I don't know if this is evidence, but I saw him in an interview promoting his book on PBS this last weekend. He goes on about how all the hospitals in the UK give people money when they leave to make sure they have a way home and food in their stomach. This interviewer asked if that was true, then why in the guardian was there a story about a 70 some year old woman treated and released and was found in the parking lot because she had no way home and no one to call for a ride. He said people fall through the cracks. He asked Moore about why, if the healthcare is so good in france, why then are they always protesting and stuff. And then more said it was becuase of the protests that it is so good. And then the interviewer asked if it is so good, why are we seeing them protest about the same stuff? and moore moved on to talking about canada avoiding the question.
Then moore said he went to Canada and went to a hospital emergency room and saw nothing different then in America. He said there wasn't any waiting like everyone says. And the interviewer asked a few questions then Moore finally admitted that there is generally a 4 to 6 week waiting priod to see specialist and then to ge treatments authorized.
So, at least from an interview promoting the movie, it seems like everything is contrived in the same sense the GP was claiming. This move is "Moore of the same" (pardon the pun). Or at least all indecations seem that way.
Oh Lord... Listen people, free speech cuts both way. It not only allows you to say what /you/ believe, but it also allows others to say what /they/ believe.
There's no love lost for insurance companies from me, but I'd much rather they too have free speech, even if it means "spinning" things their way, than to start censoring anyone who disagree with Michael Moore.
-Bill
SlashSig Karma: Excellent (mostly affected by moderatio
OK, I will bite. What does he say about the american health insurance companies that is untrue? Im not talking about the cuba trip, or his fascination with socialism in general, just want to know what you think is untrue about the health insurance companies. I am not defending him as a filmmaker, I know a lot of what he says is horribly misleading. But he really cant help but be correct when he talks about the health insurance industry because there are serious problems there. So what is he saying about the health insurance companies that is untrue?

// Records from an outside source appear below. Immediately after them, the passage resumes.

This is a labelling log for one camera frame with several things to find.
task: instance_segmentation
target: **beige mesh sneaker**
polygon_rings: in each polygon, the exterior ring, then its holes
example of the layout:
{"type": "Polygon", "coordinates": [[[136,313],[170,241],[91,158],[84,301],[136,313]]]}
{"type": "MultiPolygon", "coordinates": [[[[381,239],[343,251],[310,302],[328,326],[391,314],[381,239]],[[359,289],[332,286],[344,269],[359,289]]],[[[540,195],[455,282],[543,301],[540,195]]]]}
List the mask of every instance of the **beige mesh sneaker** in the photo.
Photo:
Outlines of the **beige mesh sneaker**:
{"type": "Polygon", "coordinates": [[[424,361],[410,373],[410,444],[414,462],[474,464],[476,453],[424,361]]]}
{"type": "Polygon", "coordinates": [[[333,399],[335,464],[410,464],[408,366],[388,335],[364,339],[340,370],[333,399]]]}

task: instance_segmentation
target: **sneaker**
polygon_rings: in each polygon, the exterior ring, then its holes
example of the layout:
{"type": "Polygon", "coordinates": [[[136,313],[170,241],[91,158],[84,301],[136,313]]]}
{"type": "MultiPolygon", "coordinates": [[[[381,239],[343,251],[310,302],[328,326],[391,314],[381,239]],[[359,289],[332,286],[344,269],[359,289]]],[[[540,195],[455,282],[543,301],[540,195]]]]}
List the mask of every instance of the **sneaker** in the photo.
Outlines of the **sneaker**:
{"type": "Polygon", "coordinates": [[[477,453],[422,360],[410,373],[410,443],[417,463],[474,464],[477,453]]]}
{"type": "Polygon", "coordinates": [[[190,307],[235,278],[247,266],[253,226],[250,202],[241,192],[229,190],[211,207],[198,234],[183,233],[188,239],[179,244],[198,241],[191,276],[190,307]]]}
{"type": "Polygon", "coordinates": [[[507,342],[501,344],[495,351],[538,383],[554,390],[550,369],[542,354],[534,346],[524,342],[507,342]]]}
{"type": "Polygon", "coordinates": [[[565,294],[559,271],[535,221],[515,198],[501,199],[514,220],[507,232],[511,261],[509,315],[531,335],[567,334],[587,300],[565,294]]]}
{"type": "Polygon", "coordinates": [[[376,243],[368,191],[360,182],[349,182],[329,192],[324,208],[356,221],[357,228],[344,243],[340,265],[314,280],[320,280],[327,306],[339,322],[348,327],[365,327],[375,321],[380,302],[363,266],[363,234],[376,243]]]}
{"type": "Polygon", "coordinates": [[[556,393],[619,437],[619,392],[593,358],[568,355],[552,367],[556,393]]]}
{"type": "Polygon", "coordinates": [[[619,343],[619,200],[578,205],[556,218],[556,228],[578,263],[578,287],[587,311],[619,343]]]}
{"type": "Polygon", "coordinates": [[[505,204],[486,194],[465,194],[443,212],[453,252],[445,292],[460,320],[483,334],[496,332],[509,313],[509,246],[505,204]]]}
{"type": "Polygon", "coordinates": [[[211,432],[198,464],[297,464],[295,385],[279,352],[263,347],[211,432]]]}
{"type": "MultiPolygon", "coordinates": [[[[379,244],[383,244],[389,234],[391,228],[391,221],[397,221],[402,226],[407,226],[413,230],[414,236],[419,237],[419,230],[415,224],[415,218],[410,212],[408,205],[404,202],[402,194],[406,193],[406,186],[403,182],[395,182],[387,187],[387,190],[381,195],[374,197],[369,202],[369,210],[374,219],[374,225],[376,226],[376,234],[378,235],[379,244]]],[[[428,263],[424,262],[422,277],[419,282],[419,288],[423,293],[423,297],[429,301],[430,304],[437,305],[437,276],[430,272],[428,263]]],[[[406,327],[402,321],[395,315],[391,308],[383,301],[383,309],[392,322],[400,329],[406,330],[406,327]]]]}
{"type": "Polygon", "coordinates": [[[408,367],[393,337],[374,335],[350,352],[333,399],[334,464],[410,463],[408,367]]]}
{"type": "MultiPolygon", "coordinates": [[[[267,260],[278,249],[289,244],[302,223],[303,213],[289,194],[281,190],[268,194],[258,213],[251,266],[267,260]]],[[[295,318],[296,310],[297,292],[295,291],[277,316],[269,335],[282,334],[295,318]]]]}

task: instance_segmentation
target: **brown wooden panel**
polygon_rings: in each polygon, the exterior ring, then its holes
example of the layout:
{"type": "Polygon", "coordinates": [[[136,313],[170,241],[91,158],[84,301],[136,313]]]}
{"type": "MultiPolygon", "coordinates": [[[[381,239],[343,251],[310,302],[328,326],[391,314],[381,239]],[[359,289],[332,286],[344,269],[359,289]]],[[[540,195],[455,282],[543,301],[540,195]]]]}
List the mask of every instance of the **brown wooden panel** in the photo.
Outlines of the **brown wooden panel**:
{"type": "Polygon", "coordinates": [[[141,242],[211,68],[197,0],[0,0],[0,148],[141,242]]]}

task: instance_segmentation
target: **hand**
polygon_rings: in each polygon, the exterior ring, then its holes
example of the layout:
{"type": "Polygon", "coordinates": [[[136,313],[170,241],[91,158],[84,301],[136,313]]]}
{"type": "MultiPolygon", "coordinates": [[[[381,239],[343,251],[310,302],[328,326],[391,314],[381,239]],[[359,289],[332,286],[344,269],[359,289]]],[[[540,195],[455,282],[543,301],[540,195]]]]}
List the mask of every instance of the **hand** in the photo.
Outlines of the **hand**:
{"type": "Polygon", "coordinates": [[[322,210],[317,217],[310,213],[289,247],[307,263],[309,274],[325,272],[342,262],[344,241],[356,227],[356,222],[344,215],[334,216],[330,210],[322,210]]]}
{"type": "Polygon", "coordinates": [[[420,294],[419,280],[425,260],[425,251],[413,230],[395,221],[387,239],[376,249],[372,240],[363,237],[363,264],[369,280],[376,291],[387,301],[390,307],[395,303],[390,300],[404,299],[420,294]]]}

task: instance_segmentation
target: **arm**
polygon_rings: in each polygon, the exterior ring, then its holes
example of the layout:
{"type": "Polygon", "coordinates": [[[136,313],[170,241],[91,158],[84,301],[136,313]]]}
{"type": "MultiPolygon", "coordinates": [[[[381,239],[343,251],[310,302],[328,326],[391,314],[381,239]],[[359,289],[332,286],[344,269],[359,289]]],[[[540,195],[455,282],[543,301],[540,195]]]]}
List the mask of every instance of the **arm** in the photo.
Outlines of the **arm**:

That would be a tax to cover a percentage of the population: those who are over 65 who have worked (or their spouse worked) ~10 years while paying that tax, many of the disabled, and those who have end stage renal disease (ESRD) who need dialysis. That would not be what I spoke of in the quote you used which is health care for all.
Though to be honest paying that tax pisses me off a bit precisely because of one specific wastefulness: Medicare Renal (for those with ESRD.) Diabetes affects about 20 million Americans (mostly type-2). If you have diabetes and no insurance, you are most often unable to treat your diabetes. Untreated diabetes results in many complications, but a common one is kidney damage resulting in ESRD.
So instead of paying $1000/year to treat a type 2 diabetic with a pill costing $1/day, we wait till he has developed severe and inevitable complications of that untreated diabetes. Then once the horse is out of the barn, we decide to treat him at the cost of $30,000-40,000 per year plus often a kidney transplant (about $100,000 of yours and my taxpayer dollars). So in addition to costing much more, this squanders a scarce resource (kidneys for transplant) into a group whose ESRD could have been easily an inexpensively treated. An ounce of prevention is not only worth a pound of cure, its a shitload less expensive as well
Its like refusing to pay to put oil in your car till the engine seizes and then buying a new engine. That is, fucktarded.